What you are asked to do
Beneath this line sits some data. Return only its lines from the one holding "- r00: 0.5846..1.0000" through the one holding "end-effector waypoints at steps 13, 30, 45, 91", inclusive, exactly, with the images removed.

-- -- --

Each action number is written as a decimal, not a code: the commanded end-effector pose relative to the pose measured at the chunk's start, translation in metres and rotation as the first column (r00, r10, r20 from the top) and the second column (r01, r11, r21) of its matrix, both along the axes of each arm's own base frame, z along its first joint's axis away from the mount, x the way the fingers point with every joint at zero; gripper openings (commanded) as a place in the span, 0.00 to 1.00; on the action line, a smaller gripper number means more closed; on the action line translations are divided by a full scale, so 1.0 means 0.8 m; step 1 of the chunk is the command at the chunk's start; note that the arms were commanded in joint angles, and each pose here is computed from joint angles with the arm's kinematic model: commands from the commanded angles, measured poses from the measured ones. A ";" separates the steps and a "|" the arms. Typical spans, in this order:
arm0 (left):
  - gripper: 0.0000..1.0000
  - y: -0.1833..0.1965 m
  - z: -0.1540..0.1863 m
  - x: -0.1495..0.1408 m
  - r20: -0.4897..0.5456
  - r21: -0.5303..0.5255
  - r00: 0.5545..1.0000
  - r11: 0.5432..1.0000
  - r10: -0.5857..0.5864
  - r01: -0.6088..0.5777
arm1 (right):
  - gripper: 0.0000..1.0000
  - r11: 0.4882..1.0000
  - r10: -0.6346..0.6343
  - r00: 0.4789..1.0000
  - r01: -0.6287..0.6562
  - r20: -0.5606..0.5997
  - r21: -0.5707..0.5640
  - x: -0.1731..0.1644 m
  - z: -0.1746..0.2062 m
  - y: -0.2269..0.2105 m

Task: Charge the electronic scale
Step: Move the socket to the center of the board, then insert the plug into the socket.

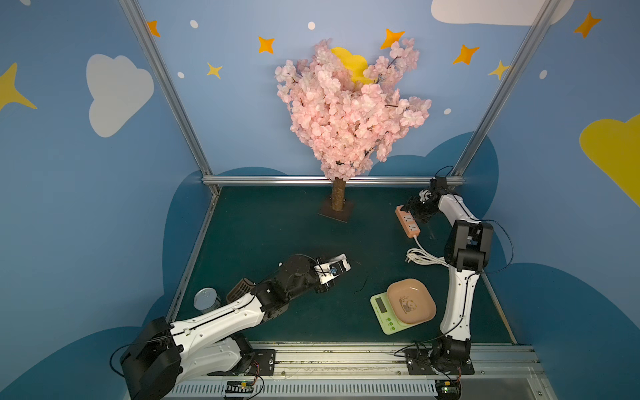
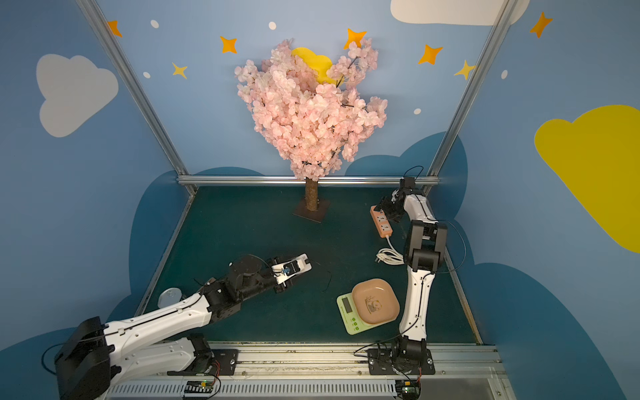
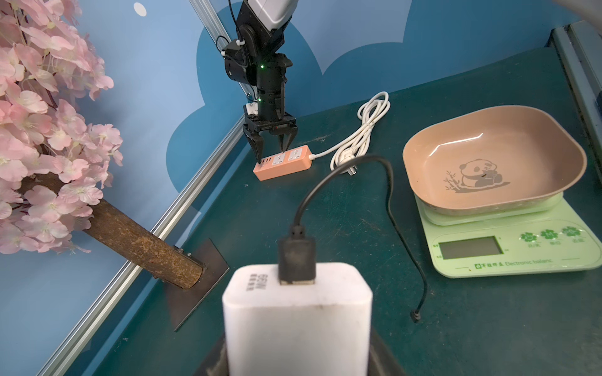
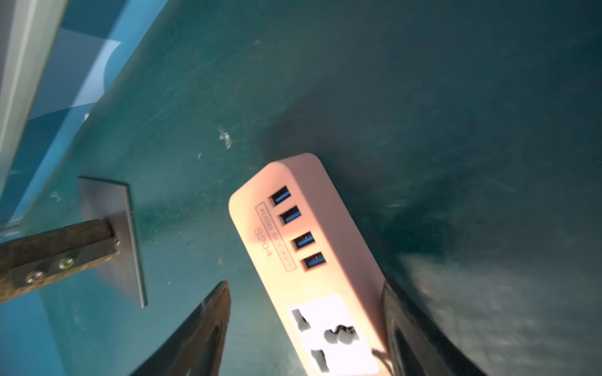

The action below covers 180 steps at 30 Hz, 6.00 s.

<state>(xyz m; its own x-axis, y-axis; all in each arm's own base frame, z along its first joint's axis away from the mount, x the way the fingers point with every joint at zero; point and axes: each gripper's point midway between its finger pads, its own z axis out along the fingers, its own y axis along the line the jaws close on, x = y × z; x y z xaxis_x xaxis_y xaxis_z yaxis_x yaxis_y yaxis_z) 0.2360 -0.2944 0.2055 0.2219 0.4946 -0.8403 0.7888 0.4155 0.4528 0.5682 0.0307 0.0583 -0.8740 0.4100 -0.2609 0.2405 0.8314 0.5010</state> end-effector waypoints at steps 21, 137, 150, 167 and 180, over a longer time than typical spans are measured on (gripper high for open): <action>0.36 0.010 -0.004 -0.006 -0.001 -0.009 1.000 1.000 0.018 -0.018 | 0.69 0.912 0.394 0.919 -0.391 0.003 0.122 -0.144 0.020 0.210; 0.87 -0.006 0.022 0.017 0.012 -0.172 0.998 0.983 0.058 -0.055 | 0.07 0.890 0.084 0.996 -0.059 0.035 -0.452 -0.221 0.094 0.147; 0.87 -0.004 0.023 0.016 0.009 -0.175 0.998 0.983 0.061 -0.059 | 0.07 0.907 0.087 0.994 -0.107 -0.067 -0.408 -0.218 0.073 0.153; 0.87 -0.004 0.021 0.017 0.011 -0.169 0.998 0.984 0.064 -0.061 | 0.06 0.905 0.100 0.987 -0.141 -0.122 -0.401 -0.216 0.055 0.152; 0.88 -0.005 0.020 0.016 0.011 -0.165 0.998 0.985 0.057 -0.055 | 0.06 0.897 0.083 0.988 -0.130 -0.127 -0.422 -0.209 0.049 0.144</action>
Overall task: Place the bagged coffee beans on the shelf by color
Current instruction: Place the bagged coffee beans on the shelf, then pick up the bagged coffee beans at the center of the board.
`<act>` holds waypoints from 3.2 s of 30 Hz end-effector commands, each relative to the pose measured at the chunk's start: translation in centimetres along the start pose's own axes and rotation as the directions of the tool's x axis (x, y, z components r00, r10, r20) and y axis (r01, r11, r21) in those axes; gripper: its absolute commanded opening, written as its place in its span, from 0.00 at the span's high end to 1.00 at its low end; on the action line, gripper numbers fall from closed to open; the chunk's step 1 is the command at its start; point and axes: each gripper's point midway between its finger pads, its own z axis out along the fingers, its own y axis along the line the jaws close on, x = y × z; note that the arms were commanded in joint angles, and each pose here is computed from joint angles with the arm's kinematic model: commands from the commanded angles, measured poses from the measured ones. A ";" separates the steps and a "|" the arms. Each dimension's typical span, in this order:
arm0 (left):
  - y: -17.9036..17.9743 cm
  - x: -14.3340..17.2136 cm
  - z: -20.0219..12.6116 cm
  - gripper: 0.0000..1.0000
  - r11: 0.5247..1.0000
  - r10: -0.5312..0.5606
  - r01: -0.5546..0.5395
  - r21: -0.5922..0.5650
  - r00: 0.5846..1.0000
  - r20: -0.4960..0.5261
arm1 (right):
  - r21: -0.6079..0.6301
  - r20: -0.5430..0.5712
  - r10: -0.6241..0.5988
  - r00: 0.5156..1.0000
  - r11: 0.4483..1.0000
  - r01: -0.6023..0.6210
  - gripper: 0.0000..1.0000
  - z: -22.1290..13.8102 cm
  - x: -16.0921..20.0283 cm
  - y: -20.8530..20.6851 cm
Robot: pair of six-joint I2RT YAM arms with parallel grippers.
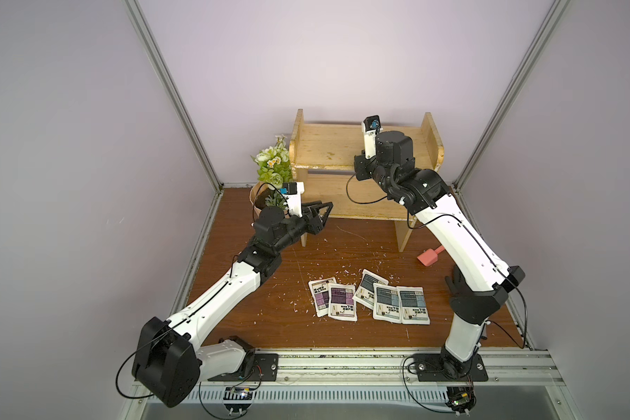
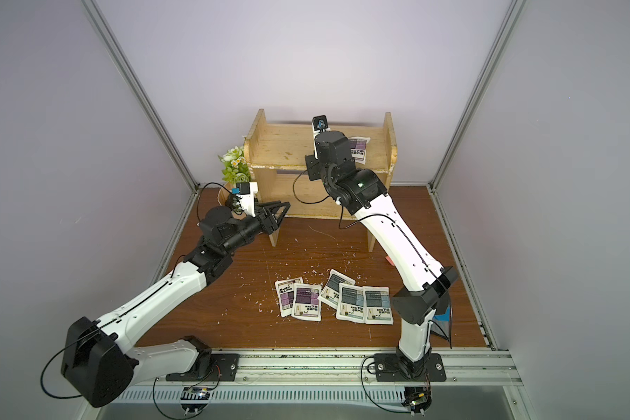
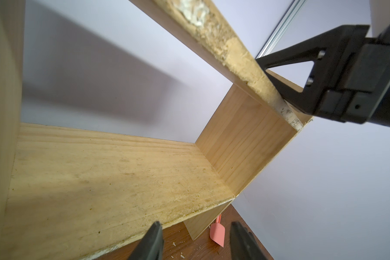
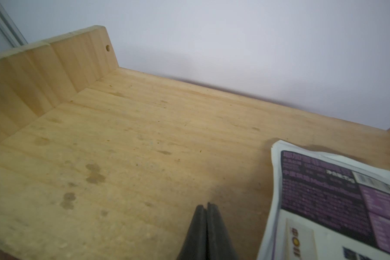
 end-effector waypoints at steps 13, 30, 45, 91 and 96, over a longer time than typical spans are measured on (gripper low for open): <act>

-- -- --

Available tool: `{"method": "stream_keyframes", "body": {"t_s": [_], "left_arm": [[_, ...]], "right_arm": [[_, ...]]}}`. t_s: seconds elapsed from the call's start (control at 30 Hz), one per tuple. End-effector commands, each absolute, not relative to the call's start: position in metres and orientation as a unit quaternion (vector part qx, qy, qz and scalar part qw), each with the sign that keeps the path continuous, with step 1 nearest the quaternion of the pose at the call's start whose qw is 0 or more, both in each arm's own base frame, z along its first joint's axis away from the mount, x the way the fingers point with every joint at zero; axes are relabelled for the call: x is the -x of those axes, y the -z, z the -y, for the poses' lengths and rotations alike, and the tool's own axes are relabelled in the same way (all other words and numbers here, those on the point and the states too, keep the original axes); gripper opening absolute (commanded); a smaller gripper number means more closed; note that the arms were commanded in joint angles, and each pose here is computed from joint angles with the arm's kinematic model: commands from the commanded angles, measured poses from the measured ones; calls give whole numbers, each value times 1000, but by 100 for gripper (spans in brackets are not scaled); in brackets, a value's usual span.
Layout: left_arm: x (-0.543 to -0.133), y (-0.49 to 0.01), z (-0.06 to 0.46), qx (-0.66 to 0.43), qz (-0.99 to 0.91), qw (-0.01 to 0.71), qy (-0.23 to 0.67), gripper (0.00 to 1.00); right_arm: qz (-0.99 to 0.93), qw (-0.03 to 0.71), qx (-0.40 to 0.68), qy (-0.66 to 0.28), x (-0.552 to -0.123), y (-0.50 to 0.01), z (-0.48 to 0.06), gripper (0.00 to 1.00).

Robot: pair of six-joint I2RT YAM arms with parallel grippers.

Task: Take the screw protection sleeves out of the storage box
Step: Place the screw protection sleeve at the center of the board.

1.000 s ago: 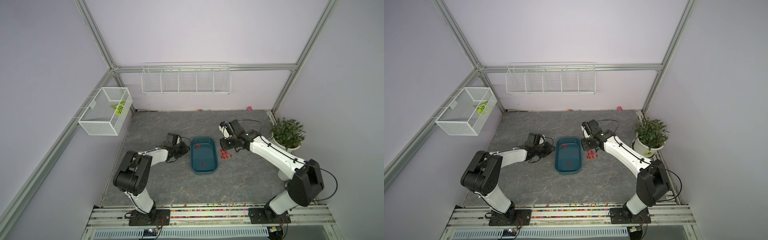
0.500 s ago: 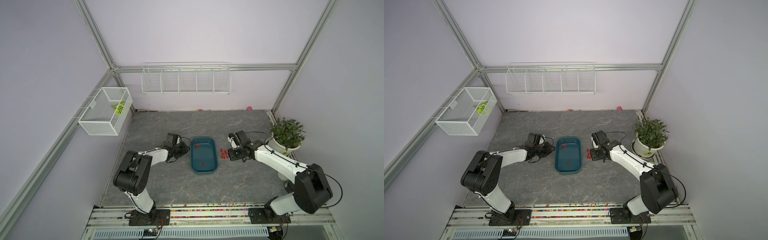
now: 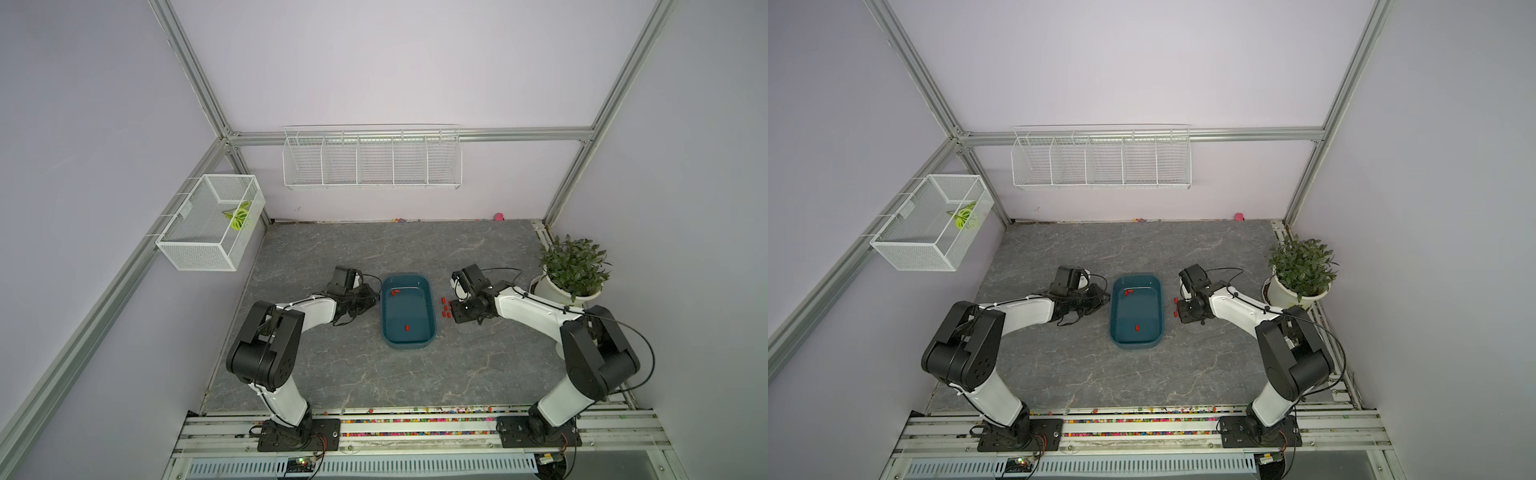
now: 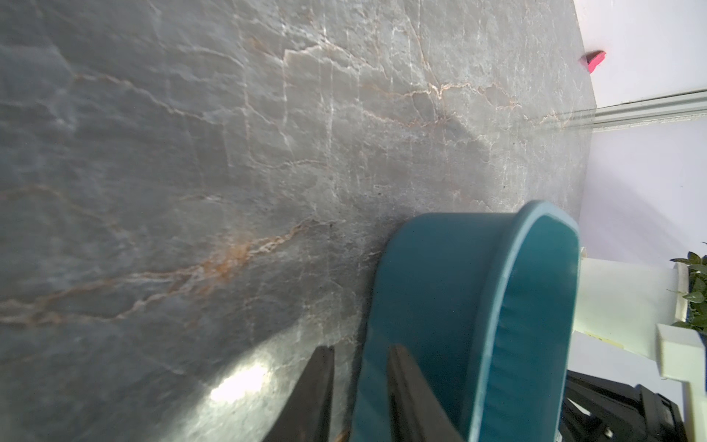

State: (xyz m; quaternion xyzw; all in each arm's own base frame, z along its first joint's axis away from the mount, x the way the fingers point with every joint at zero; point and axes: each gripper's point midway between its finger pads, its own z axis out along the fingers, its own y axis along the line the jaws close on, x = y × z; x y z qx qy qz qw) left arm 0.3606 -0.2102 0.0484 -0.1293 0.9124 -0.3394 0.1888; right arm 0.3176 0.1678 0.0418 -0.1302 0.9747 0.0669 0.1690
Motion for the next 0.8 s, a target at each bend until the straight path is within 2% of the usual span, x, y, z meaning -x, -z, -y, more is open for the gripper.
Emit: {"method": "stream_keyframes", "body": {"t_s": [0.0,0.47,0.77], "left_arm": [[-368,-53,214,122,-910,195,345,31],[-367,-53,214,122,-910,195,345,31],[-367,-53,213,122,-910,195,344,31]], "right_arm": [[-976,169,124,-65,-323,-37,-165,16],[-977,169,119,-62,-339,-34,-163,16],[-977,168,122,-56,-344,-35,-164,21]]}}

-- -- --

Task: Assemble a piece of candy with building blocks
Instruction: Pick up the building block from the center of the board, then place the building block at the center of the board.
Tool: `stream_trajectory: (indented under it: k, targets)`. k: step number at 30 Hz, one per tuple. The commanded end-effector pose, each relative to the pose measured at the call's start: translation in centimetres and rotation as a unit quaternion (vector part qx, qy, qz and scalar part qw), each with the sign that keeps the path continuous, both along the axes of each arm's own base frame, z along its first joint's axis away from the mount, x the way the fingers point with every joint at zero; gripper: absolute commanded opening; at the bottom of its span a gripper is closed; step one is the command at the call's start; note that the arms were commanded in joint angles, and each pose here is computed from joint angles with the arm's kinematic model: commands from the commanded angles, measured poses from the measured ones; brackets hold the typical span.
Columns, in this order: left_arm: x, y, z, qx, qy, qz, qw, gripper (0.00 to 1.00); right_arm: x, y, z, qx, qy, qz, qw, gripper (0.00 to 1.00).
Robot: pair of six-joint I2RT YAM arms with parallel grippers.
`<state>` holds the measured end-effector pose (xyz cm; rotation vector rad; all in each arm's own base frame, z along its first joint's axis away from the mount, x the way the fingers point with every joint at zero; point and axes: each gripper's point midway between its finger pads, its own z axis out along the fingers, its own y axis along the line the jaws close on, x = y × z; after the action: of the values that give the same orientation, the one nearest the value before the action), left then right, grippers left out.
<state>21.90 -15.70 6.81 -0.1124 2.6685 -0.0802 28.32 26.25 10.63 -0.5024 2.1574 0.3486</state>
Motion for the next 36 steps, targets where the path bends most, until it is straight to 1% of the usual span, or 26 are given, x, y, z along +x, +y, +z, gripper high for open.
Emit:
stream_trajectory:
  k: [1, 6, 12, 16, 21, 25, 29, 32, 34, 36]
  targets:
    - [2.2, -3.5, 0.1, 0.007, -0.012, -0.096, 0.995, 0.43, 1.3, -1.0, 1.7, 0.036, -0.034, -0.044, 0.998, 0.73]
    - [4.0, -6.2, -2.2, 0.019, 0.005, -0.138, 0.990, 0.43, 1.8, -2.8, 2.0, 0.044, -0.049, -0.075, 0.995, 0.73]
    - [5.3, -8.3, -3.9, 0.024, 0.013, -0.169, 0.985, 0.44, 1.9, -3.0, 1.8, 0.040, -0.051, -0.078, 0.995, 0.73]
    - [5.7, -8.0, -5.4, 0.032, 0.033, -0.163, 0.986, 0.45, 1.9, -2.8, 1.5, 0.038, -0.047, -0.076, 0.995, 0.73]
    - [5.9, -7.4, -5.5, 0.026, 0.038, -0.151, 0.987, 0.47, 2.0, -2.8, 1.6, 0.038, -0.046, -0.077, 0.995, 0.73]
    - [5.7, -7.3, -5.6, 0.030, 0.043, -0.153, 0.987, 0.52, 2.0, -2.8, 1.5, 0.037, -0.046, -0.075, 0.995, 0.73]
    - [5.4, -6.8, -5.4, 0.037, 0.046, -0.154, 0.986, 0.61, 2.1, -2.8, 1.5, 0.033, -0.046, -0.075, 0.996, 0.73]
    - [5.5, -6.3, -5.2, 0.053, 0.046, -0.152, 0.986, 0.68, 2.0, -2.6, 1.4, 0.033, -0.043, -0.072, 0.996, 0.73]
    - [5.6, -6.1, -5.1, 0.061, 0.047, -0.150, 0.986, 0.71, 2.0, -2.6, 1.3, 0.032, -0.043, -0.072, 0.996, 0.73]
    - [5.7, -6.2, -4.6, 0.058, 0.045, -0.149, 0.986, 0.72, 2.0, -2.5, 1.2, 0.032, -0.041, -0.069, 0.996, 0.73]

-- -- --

Answer to this task
  - r00: 0.5846..1.0000
  - r20: -0.4960..0.5261
arm1 (right):
  - r21: -0.6079..0.6301
  - r20: -0.5430..0.5712
  - r10: -0.6241..0.5988
  - r00: 0.5156..1.0000
  - r11: 0.4483..1.0000
  - r01: -0.6023..0.6210
  - gripper: 0.0000..1.0000
  - z: -22.1290..13.8102 cm
  - x: -16.0921..20.0283 cm
  - y: -20.8530..20.6851 cm
Robot: pair of six-joint I2RT YAM arms with parallel grippers.
 end-effector waypoints at steps 13, 30, 45, 91 and 96, over a longer time than typical spans are measured on (gripper low for open): <act>

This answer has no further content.